竹箒を離れの土間にしまいに行く璃子の後を追いながら、清二郎は辺りを見回した。とはいえ菊月の中旬、今は月にすすきの美しい折、墓に供える花はいずれもまだ咲ききってはいない。

「そうでございますね…」

璃子は考え込むように呟いたが、その心内ではすでに決まっていた。

「戌亥の桔梗の気の早いものが咲いているかもしれません。行く道すがら、立ち寄って参りましょう。」

「はい、るり子姉さま。」

清二郎は待ち遠しいと言わんばかりの声で返事をした。璃子がそんな清二郎に“彼岸花が咲いたら”と約束したのは、実のところ桔梗の咲くのを待つためであった。伊國の墓には桔梗が似合う。そして何より璃子にとって清十郎を象徴する花でもあったのだ。あの時桔梗を幾輪か摘んで、手桶にそっと入れた姿を今も鮮明に覚えている。

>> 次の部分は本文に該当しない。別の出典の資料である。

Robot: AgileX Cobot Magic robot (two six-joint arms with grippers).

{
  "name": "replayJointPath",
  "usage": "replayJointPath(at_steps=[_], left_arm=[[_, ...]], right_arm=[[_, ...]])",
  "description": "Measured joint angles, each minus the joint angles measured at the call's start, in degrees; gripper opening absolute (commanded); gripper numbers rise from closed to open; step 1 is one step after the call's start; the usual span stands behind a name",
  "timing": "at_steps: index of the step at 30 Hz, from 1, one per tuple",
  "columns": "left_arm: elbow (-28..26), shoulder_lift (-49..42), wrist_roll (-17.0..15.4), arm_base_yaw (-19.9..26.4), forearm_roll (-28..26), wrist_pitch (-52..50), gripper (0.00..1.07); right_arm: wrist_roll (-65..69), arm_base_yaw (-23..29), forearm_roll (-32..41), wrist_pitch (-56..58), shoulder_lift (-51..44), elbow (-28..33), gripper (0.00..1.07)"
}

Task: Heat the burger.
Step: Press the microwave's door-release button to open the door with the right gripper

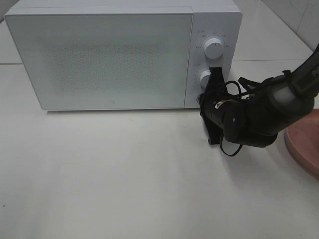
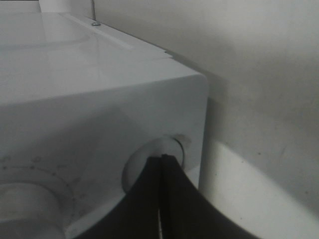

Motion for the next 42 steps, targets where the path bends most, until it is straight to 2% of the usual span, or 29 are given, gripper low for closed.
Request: replayJointPath(at_steps=[14,22,42], left_arm=[[0.0,0.0,0.0,0.0,0.0,0.0,1.0],[0.0,0.0,0.0,0.0,0.0,0.0,1.0],[0.0,0.0,0.0,0.0,0.0,0.0,1.0]], right_arm=[[-0.52,0.23,1.6,-3.21,0.97,-0.52,0.0],[-0.57,0.8,3.78,-5.16,3.72,-3.27,0.0],[-0.97,0.63,3.72,-2.69,2.92,-3.21,0.0]])
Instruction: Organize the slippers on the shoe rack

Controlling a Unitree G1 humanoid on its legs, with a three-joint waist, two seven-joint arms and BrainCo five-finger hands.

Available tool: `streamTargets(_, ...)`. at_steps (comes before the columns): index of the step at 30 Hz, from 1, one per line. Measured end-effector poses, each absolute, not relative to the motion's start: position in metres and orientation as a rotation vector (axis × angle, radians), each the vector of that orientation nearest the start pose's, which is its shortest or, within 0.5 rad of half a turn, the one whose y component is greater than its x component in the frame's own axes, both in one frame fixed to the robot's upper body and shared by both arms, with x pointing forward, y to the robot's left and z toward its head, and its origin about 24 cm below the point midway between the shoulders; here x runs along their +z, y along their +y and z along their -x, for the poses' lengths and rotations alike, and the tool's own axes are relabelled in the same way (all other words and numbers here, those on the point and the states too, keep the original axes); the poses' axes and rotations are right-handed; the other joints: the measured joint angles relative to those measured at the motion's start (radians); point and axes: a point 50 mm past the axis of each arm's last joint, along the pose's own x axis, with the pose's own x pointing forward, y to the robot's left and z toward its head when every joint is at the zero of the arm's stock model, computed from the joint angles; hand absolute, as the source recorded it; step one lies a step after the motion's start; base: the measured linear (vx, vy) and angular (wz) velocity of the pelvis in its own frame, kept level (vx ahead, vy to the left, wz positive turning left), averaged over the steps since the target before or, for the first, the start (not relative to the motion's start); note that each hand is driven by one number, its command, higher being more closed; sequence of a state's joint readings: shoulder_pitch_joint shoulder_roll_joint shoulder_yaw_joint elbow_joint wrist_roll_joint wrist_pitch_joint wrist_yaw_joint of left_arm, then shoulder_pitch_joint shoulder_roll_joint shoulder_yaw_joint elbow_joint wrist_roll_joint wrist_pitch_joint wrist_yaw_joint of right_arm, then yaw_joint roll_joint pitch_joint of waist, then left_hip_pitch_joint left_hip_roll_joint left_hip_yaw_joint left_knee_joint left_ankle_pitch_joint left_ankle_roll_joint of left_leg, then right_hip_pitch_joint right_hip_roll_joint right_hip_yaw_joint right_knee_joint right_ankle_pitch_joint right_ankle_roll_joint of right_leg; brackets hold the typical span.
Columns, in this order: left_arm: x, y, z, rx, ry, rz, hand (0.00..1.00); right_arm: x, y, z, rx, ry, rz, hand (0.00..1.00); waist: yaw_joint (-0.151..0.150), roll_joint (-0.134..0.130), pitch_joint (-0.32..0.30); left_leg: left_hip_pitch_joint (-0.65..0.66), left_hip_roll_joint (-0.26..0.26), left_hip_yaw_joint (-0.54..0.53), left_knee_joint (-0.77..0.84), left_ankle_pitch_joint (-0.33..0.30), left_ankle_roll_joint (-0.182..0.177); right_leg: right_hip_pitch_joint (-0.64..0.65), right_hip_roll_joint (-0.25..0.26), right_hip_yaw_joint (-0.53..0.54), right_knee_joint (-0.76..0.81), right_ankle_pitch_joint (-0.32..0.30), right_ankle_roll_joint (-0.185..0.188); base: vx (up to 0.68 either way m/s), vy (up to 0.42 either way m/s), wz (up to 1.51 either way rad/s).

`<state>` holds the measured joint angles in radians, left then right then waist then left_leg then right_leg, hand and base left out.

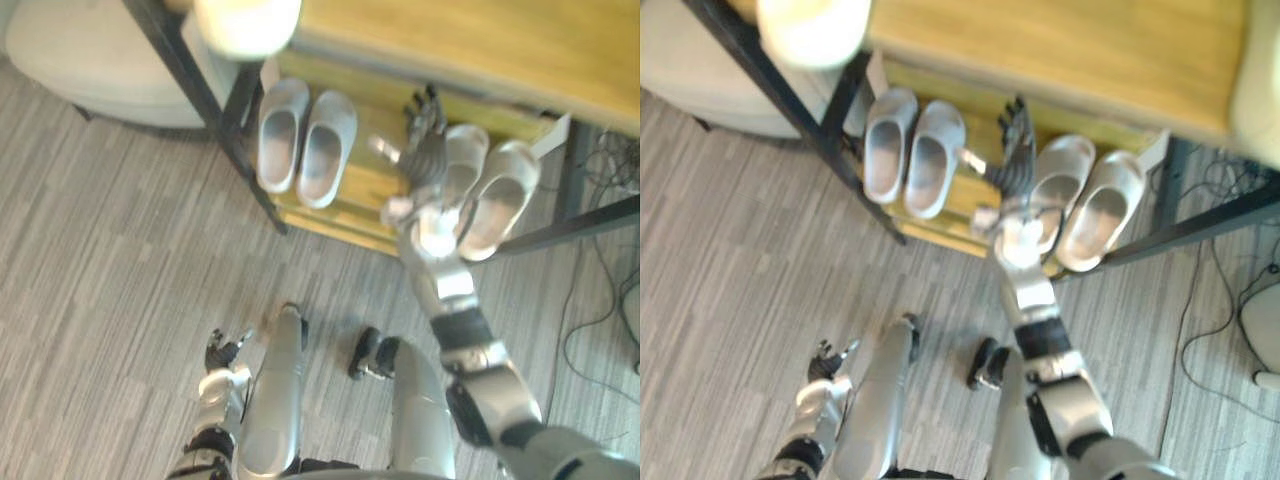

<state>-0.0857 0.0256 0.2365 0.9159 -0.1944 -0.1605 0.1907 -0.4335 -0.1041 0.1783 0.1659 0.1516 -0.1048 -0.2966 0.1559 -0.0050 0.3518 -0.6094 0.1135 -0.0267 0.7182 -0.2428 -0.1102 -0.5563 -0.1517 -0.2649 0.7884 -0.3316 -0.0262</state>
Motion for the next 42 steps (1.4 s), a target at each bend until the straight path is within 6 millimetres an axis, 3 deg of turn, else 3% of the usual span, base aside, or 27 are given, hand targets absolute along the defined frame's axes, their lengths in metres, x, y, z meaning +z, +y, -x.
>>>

璃子一人ならば今暫く桔梗の咲くのを待つところだが、しきりに行きたがる清二郎をこれ以上待たせるのは至難なことであった。春の彼岸に璃子が一人で行ったことを知って、一晩泣き明かした清二郎に、秋には必ず連れていくと約束して何とか落ち着けたのである。それでも逆に気味悪がって行きたがらないよりかはずっといい。これならばいつか真実を知っても、それを受け入れられよう。

 

 

「さ、参りましょうか。」

璃子は竹箒を返し、その傍らにあった手桶を代わりに持つと、振り返って清二郎に微笑みかけた。

「はい!るり子姉さま!」

清二郎はこれ以上ないほど元気よく、璃子の手を自らの腕をいっぱいに伸ばして掴むと、わざわざ歩調を合わせている璃子を遅いとでもいうように引っ張って進んだ。その無邪気さは、どこか在りし日の公三郎を思わせる。璃子は思わず誰もいるはずのない後方を振り返った。幼い日、こうして公三郎に引っ張られて歩く璃子の後ろには、いつも清十郎が静かに控えていた。八つ歳の離れていた清十郎が二人に合わせてはしゃぐことは一度もなかったが、いつでも寡黙な優しい眼差しを向けていてくれた。いくつになっても…瞳の色が変わっても、それは少しも変わらなかった。返す返す清十郎に跡取りの器を見る…そして三年経った今なお残念でならない。

 

 

清十郎様、貴方が今もご存命であることを小さな清二郎様がお知りになったら、どんなにか私を急かすか分かりませんわ。

 

 

そう心で呟くと、人知れず自嘲的に小さく微笑んだ。それは清十郎に会いに行く、非常に都合のいい理由ではあったが、同時に決して裏切り得ぬ彼との約束でもある。“清十郎は死んだ”…それを貫き通すことが、親愛なる清十郎への誠意の証であった。